## What is required
Down to the last line, set down the material below exactly, excluding pictures.

## Supplied material
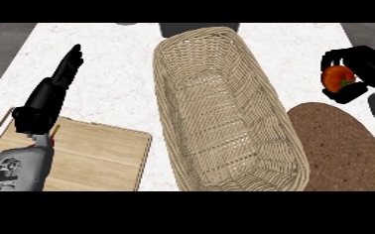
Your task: Pick the tomato from the placemat and place it in the basket
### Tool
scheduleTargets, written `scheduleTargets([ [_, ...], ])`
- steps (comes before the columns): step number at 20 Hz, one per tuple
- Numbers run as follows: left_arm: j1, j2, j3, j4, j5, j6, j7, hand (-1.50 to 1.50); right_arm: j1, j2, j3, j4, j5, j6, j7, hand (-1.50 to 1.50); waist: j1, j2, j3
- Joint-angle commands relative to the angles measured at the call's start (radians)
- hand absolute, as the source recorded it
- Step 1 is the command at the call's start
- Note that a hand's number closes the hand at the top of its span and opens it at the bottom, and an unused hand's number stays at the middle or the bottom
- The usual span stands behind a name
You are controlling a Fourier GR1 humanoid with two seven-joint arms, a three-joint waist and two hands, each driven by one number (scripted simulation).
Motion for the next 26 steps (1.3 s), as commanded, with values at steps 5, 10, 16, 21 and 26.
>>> scheduleTargets([
  [5, 0.027, 0.031, 0.044, 0.0, 0.026, -0.016, -0.002, 0.0, -0.182, 0.027, -0.219, -0.035, -0.341, 0.328, -0.136, 1.5, -0.027, -0.02, -0.004],
  [10, 0.053, -0.003, 0.001, -0.037, -0.013, 0.01, 0.012, 0.0, -0.271, -0.005, -0.24, -0.172, -0.431, 0.504, -0.058, 1.5, -0.043, -0.022, -0.004],
  [16, 0.04, 0.016, 0.038, -0.011, 0.001, 0.012, 0.013, 0.0, -0.391, 0.08, -0.201, -0.348, -0.543, 0.728, 0.196, 1.5, -0.064, -0.034, -0.005],
  [21, 0.058, 0.002, 0.019, -0.053, 0.0, 0.008, 0.02, 0.0, -0.397, 0.155, -0.181, -0.53, -0.626, 0.817, 0.44, 1.5, -0.056, -0.027, -0.004],
  [26, 0.096, 0.013, 0.029, -0.1, 0.026, -0.021, 0.049, 0.0, -0.444, 0.294, -0.167, -0.672, -0.698, 0.831, 0.735, 1.5, -0.043, -0.025, -0.003],
])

## Answer to this problem
Your task: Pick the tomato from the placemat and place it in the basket
### Tool
scheduleTargets, written `scheduleTargets([ [_, ...], ])`
- steps (comes before the columns): step number at 20 Hz, one per tuple
- Numbers run as follows: left_arm: j1, j2, j3, j4, j5, j6, j7, hand (-1.50 to 1.50); right_arm: j1, j2, j3, j4, j5, j6, j7, hand (-1.50 to 1.50); waist: j1, j2, j3
- Joint-angle commands relative to the angles measured at the call's start (radians)
- hand absolute, as the source recorded it
- Step 1 is the command at the call's start
- Note that a hand's number closes the hand at the top of its span and opens it at the bottom, and an unused hand's number stays at the middle or the bottom
- The usual span stands behind a name
You are controlling a Fourier GR1 humanoid with two seven-joint arms, a three-joint waist and two hands, each driven by one number (scripted simulation).
Motion for the next 26 steps (1.3 s), as commanded, with values at steps 5, 10, 16, 21 and 26.
>>> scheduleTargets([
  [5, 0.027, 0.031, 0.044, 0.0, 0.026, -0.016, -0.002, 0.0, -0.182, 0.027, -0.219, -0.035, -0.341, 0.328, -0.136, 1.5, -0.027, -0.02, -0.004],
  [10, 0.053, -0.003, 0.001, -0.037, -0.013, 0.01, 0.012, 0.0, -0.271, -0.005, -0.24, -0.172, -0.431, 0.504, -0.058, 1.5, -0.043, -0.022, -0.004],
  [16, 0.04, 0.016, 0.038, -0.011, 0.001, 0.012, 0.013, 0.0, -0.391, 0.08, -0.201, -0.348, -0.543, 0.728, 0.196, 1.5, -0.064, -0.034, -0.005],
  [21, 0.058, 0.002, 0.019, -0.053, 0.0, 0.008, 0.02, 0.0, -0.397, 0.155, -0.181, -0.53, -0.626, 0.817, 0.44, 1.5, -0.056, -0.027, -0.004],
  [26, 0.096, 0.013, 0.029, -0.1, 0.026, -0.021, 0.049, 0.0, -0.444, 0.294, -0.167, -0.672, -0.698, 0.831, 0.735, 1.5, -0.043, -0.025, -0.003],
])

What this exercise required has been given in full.